Lintvedt's journey led her through generations of inquiry. She followed a trail from founding archivist Frayda Salkin, who, three decades earlier, had asked art teacher Colonel E. Carey Kenney about the statue. His response? It was here when he arrived in 1946, and for much of his tenure, it was tucked away in a closet.

Ane Lintvedt shares what she has uncovered about the origins of the Gloria Victis statue at McDonogh.

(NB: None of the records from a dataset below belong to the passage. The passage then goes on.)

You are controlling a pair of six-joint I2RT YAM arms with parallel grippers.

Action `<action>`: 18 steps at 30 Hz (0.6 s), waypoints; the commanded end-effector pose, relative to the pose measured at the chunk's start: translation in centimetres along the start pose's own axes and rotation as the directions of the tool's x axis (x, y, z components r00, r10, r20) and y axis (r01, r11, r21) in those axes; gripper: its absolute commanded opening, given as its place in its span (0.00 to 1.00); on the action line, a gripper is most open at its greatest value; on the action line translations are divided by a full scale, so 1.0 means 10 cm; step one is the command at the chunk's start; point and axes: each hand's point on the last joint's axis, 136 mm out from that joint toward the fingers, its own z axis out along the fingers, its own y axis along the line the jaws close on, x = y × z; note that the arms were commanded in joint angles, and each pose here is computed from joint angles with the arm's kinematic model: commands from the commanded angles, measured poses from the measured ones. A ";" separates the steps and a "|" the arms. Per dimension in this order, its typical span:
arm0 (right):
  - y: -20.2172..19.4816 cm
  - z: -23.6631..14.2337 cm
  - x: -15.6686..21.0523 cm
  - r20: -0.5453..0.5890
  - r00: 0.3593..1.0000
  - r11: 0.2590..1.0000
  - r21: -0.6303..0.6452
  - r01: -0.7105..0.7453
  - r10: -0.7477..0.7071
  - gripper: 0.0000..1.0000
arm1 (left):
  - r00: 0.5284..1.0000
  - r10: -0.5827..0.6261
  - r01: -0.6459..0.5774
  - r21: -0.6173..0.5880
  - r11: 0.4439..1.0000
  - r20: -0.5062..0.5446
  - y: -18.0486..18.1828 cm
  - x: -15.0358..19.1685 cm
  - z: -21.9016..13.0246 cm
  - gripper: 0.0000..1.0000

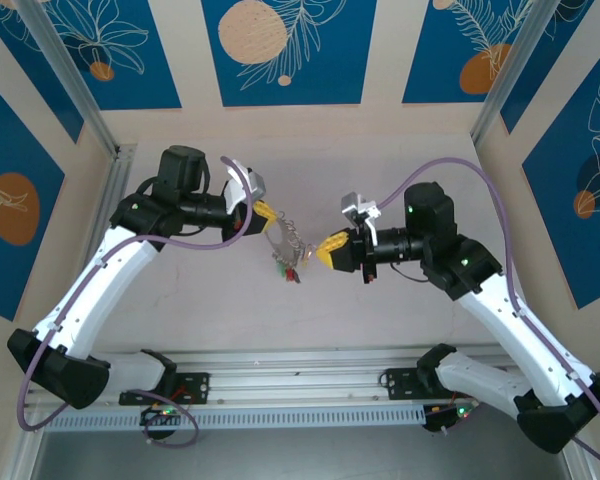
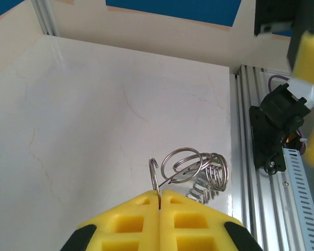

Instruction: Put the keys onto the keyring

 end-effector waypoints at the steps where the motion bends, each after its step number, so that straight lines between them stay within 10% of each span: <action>1: 0.20 -0.01 -0.08 -0.013 1.000 0.990 -0.142 0.002 -0.004 0.00 | 0.997 0.071 -0.072 0.002 0.997 0.040 -0.03 -0.18 -0.06 0.00; 18: -0.01 0.22 -0.22 0.035 0.999 0.967 -0.253 -0.017 0.027 0.00 | 0.993 0.099 -0.103 0.064 0.993 0.063 -0.26 -0.19 -0.08 0.00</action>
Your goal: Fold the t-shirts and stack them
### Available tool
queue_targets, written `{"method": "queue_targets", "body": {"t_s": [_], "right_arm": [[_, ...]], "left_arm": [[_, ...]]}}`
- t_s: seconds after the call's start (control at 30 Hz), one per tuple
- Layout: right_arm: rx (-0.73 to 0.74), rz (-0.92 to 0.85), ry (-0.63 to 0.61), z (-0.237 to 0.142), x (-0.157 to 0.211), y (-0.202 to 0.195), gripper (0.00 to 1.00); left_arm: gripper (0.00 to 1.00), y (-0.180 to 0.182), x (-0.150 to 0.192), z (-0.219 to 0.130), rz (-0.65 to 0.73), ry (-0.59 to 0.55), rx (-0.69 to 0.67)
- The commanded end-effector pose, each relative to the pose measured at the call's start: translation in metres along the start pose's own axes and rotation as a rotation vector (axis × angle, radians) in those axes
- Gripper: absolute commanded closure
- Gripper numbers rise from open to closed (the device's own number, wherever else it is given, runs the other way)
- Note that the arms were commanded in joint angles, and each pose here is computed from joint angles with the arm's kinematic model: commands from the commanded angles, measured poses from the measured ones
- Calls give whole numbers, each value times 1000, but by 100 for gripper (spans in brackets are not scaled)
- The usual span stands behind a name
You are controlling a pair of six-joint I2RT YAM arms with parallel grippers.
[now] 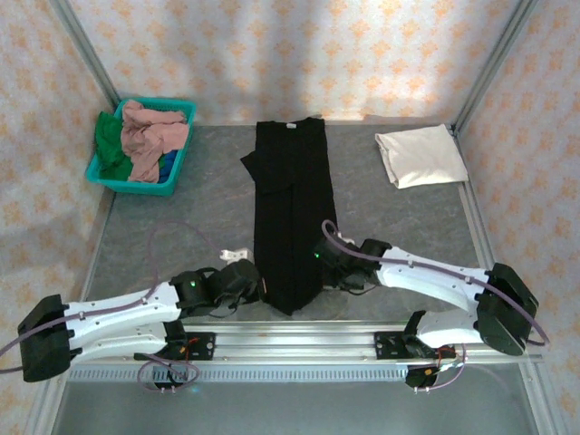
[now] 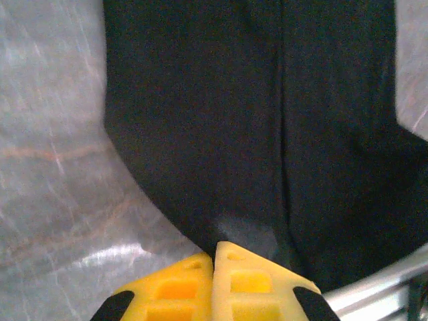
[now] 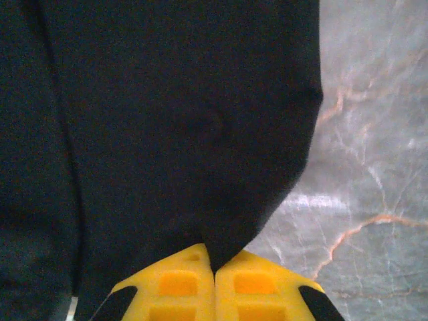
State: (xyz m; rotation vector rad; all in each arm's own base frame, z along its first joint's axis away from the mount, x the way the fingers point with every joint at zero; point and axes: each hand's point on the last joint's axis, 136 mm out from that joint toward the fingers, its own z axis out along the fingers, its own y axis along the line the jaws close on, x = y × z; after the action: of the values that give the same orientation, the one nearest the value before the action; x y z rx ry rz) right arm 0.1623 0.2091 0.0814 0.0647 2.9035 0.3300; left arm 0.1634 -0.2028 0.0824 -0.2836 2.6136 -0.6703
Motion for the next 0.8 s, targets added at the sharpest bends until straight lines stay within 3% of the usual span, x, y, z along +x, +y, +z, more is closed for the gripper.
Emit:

Sculpted in 1874, the original Gloria Victis was intended to be both a monument to the heroic, humiliated, defeated French in the Franco-Prussian War and a gesture of defiance and resurrection. Suspecting the statue may have been a gift to Colonel William Allan, the School's founding principal, Lintvedt explored yet another lead: the handwritten minutes of board meetings from 1875 to 1900. But again, the trail ran cold—no mention of "Gloria Victis" was found—yet. Next, Lintvedt plans to read the rest of the board minutes to see whether the statue was gifted to the School rather than to Allan himself.

As Lintvedt and her students have shown, the search itself offers its own revelations about history, memory, and the stories hidden in plain sight. The mystery still endures!